Als Nektanebos II. wieder erwachte, ließ er sofort bei den Hohepriestern des Onuris in Sebennytos nachfragen, ob der dortige Tempel schon fertiggestellt war. Wie im Traum vorhergesagt, fehlte im Allerheiligsten die Beschriftung der einzumeißelnden Hieroglyphen. Der König gab Petesis aus Aphroditopolis, dem besten und schnellsten Handwerker, den Auftrag, umgehend mit den Arbeiten zu beginnen. Petesis ging jedoch, nachdem er das Geld für seine Arbeiten im voraus erhalten hatte, zunächst nach Sebennytos, um sich bei Wein Zerstreuung zu suchen. Als sich Petesis im Südteil des Tempel aufhielt, sah er Hathyrsepse, Tochter des [...]; er war von ihr fasziniert, da sie für ihn die schönste Frau war.

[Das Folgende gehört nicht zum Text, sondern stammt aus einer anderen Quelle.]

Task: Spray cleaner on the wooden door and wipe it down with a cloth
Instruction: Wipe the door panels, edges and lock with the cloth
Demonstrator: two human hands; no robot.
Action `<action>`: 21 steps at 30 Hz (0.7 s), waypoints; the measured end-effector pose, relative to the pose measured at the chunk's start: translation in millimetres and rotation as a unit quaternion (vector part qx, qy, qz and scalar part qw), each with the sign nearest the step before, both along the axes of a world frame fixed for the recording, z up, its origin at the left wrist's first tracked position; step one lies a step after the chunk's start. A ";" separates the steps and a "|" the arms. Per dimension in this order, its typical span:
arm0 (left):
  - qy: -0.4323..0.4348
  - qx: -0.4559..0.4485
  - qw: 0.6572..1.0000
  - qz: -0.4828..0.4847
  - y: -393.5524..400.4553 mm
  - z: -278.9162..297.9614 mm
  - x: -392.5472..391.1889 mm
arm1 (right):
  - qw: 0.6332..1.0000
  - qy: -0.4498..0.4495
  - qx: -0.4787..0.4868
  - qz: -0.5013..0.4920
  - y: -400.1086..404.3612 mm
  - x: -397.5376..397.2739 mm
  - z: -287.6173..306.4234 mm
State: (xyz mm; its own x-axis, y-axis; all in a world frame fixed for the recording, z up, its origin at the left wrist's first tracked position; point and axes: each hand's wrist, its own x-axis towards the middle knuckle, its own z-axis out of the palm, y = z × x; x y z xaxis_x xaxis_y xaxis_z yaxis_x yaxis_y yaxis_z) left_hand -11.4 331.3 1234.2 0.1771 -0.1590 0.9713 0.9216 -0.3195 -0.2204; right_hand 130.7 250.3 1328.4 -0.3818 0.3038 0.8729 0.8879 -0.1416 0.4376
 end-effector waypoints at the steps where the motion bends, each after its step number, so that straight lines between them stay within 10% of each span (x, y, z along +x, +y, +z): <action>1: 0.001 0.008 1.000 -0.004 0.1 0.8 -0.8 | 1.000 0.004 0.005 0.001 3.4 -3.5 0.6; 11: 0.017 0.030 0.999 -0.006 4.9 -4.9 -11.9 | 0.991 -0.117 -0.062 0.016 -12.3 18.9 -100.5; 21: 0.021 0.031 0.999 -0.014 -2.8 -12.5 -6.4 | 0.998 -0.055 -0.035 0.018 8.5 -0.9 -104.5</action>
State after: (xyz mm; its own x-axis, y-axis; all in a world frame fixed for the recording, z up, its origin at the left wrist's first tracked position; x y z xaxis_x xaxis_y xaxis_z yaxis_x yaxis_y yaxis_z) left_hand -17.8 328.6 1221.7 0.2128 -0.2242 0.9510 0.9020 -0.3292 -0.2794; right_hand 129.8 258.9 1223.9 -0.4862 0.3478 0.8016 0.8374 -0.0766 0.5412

An dieser Stelle bricht die griechische Fassung ab, über den weiteren Verlauf kann nur spekuliert werden. Mit Sicherheit kann nur gesagt werden, dass es Petesis schlecht ergangen sein musste, da von der demotischen Version ebenfalls der Anfang erhalten geblieben ist.

Demotische Fassung

„Im 16. Jahr des Pharos Nektanebos, der ein trefflicher König des ganzen Landes war und Ägypten von allem Guten in seiner Zeit gedieh. Eines Tages sagte der Pharao: „Mein Herz ist betrübt wegen der Dinge, die dem Petesis, Sohn des Herieus, geschehen sind im Tempel von Sebennytos. Ich habe befohlen, die Art der Zeit, in der diese Dinge geschehen sind, herauszufinden. Ich habe befohlen, die Art der Fremdländischen, die nach mir kommen werden, herauszufinden. Ich habe befohlen, die Not, die sie verursachen werden, wenn sie in Ägypten hausen, herauszufinden.“ Der Pharao ließ ein Schiff vorbereiten, um sein Vorhaben in die Tat umzusetzen.“

Der Traum des Nektanebos, Demotische Fassung

Nektanebos II. plante, nach Letopolis zu reisen und zwischen Seschem und dem „Haus des Schu“ ein Brandopfer darzubringen. Nachdem er in Letopolis ankam, eilte er zu den besagten Orten und opferte wie geplant. An dieser Stelle endet die demotische Fassung. Aufgrund der Formulierungen von Nektanebos II. kann vermutet werden, dass Petesis starb und kurz vorher dem König weitere Dinge prophezeite; nähere Einzelheiten sind jedoch nicht bekannt.

Literatur

Einzelnachweise

  1. Musée des Beaux Arts in Lyon.
  2. Papyrus Carlsberg 424, 499 und 559.
  3. Gemäß Friedhelm Hoffmann, Joachim Friedrich Quack: Anthologie der demotischen Literatur. S. 162: Im julianischen Kalender die Nacht vom 5. auf den 6. Juli im Jahr 343 v. Chr.; gemäß Jean Meeus: Astronomische Algorithmen (Anwendungen für Ephemeris Tool 4,5). Barth, Leipzig 2000 für: Ephemeris Tool, Version 4,5 (Umrechnungsprogramm 2001) korrespondiert nur das Jahr 343 v. Chr. mit den Vollmondangaben der griechischen Fassung.